> ASSIGNMENT: The response should contain only the line with "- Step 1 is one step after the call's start" and every line after it to the end of the listing below, duplicated exactly; no picture belongs in it.

"""

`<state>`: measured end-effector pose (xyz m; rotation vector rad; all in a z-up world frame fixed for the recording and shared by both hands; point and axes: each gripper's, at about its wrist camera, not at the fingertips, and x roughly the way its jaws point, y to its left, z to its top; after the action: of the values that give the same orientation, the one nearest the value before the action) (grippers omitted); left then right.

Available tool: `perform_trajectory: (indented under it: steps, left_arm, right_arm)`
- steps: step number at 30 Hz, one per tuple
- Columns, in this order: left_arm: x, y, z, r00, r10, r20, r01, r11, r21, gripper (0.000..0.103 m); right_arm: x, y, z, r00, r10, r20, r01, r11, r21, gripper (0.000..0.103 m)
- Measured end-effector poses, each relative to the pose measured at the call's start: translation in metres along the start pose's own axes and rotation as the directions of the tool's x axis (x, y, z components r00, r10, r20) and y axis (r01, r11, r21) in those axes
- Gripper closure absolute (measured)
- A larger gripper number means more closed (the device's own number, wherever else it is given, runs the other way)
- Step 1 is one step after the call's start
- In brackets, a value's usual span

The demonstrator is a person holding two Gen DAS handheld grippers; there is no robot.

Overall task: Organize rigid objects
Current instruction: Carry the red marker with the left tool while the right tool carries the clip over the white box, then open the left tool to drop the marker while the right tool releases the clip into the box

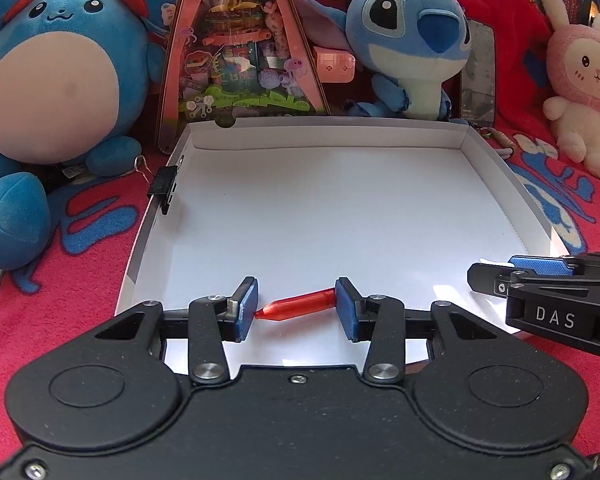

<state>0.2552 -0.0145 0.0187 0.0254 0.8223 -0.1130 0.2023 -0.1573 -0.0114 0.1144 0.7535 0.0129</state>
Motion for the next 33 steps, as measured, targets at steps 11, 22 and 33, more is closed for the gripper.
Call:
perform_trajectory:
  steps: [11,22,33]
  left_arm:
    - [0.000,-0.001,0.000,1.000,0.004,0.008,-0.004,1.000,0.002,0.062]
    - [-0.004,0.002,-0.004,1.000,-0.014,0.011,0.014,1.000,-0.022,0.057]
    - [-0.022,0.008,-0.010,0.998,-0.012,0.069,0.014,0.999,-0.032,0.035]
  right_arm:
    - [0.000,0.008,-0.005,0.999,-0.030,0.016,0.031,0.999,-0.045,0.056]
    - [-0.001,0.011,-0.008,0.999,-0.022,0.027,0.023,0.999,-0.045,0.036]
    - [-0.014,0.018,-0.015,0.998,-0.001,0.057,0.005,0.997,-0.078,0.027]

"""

> SOLUTION TO THE EXERCISE:
- Step 1 is one step after the call's start
- In brackets, a value's usual span

The demonstrator is a person holding two Gen DAS handheld grippers; there is no robot.

Overall task: Organize rigid objects
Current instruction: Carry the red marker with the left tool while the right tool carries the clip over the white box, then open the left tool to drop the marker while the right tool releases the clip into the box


<state>0.2552 -0.0145 0.0187 0.0254 0.8223 -0.1130 0.2023 -0.1573 -0.0114 0.1144 0.7535 0.0129</state>
Motion for the next 33 steps, as measured, targets at steps 11, 22 and 33, more is closed for the gripper.
Call:
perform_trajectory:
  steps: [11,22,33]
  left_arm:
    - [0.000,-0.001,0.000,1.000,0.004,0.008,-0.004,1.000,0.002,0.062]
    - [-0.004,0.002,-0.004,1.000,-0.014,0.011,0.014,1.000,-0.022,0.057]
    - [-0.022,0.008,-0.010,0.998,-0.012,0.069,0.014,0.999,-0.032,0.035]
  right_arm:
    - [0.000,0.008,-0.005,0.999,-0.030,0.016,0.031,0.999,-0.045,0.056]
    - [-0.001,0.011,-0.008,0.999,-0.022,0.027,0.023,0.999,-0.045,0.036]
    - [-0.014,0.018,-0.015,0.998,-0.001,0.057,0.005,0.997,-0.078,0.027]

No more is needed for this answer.